Saturday, May 15, 2010

when your here, you're family


only in Haiti would i start cooking a simple supper at 9:30 AM, simply because i know it’s going to be a disaster.


first obstacle: i try to dry the bread cubes in the oven for the bread pudding. i check them once, and stir them around a bit. check them twice and notice the moisture hasn’t really changed much. actually, the oven feels sort of cool.


we’re out of propane. it’s a weekend, and even if it wasn’t, the chances of getting gas the same-day: it’s like people in st. marc wanting orange juice hell asking for ice water.


so i run across to anne-ruth and amalia’s apartment, but no sign of them. so i run up to base and track down anne-ruth to see if she minds if i use her oven. no problem. so i go get the matches from my place, turn on her gas, strike the match and ...


wooosh! the flame reaches my mid-forearm, and takes my arm hairs with it. the sound of her grumbling oven doesn’t sound right, so we shut it down and joshua offers his oven next door.


finally, three ovens down, and i’ve got the bread pudding cooking an hour later.


can’t imagine what’s going to happen when i try to fry and bake the chicken parm, boil the spaghetti, bake the garlic bread, and cook the green beans....


***


ask and you shall receive.


i had wonderful help from amalia and anne-ruth prepping the meal, and it actually turned out pretty good, which is better than i expected, all things considered.


as we’re in the guys’ apartment cooking, the oil just wouldn’t get hot enough. after about 45 minutes of trying to let the oil heat as we breaded all the chicken breast, anne-ruth suggested we use her stove (which she claimed didn’t have the gas leak; only the oven). once we moved everything back over to her apartment (where i originally started with the prep), it took but just a moment to get the oil hot and amalia and i began churning out the chicken and running it back to the guys to put it in the oven (which apparently never got turned on!).

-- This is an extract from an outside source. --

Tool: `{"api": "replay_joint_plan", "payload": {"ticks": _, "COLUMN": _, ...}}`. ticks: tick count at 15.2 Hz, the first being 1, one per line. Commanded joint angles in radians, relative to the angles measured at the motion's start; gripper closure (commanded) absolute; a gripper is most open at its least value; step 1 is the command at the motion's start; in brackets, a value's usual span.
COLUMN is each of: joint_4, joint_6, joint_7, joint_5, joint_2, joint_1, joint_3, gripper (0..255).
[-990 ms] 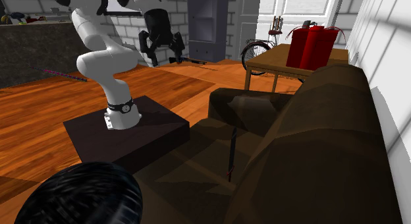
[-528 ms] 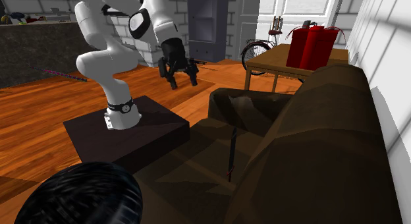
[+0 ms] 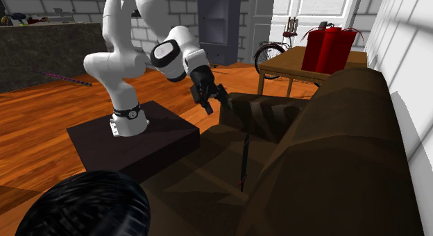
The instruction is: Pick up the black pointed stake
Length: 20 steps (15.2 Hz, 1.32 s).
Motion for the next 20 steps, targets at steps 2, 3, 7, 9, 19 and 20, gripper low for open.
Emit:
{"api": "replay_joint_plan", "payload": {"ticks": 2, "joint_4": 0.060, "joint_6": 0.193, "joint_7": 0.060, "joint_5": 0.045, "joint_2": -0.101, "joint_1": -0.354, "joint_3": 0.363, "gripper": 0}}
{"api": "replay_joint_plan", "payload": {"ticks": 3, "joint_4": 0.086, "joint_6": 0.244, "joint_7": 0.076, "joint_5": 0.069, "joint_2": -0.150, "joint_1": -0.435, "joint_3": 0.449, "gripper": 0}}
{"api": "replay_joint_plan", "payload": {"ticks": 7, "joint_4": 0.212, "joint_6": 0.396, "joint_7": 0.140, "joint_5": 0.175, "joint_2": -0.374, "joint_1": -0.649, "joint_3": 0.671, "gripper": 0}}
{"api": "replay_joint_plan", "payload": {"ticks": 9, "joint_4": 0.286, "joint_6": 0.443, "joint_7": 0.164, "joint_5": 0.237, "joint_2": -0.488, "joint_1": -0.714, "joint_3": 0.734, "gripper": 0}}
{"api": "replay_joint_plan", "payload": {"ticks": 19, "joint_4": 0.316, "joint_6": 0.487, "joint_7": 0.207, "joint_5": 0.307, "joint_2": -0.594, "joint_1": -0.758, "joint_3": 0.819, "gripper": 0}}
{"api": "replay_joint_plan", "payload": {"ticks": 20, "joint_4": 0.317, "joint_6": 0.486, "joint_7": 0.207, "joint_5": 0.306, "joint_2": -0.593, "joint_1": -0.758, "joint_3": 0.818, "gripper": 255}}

working on the sauce, i realized the tomato sauce i bought was not nearly enough for 13 hungry mouths, even once i added the diced tomatoes, onions, peppers and garlic. fortunately, i had an extra can of paste on reserve back home.


i got the pasta going as anne-ruth and i worked on the garlic toast, only to come back to find it had absorbed all the water and was overcooked. fortunately, anne came to the rescue and made an entire new batch of pasta. only in haiti could i screw up pasta!


going to check the chicken, the electric goes out. perfect timing, as usual.


and fortunately, the green beans were no trouble at all.


troubles aside, it was a great meal, with great friends here in haiti. everyone enjoyed it, but more importantly, it was so nice to just sit and eat a meal with people you can joke with, laugh with, and those that truly make you feel at home. here, we are each other's family. we are all in this together.


even though many offered, i insisted on doing dishes. there’s nothing like seeing the productive end of a good meal. washing the pots and plates, listening to mat kearney made me feel like i was standing in my kitchen in Nashville; a feeling that left me feeling more at home here than i have in a while, yet more reminiscent of my Nashville friends family.



anne ruth, amalia and i at our family dinner

Friday, May 14, 2010

rest for the weary

although i just showered an hour and a half ago, i find myself already sopping wet with my own perspiration. it feels every bit of the 107 heat index today. the electric is off, the air is still, and i just ate my first can of relief soup here in haiti (you can imagine why we don't do soup very often).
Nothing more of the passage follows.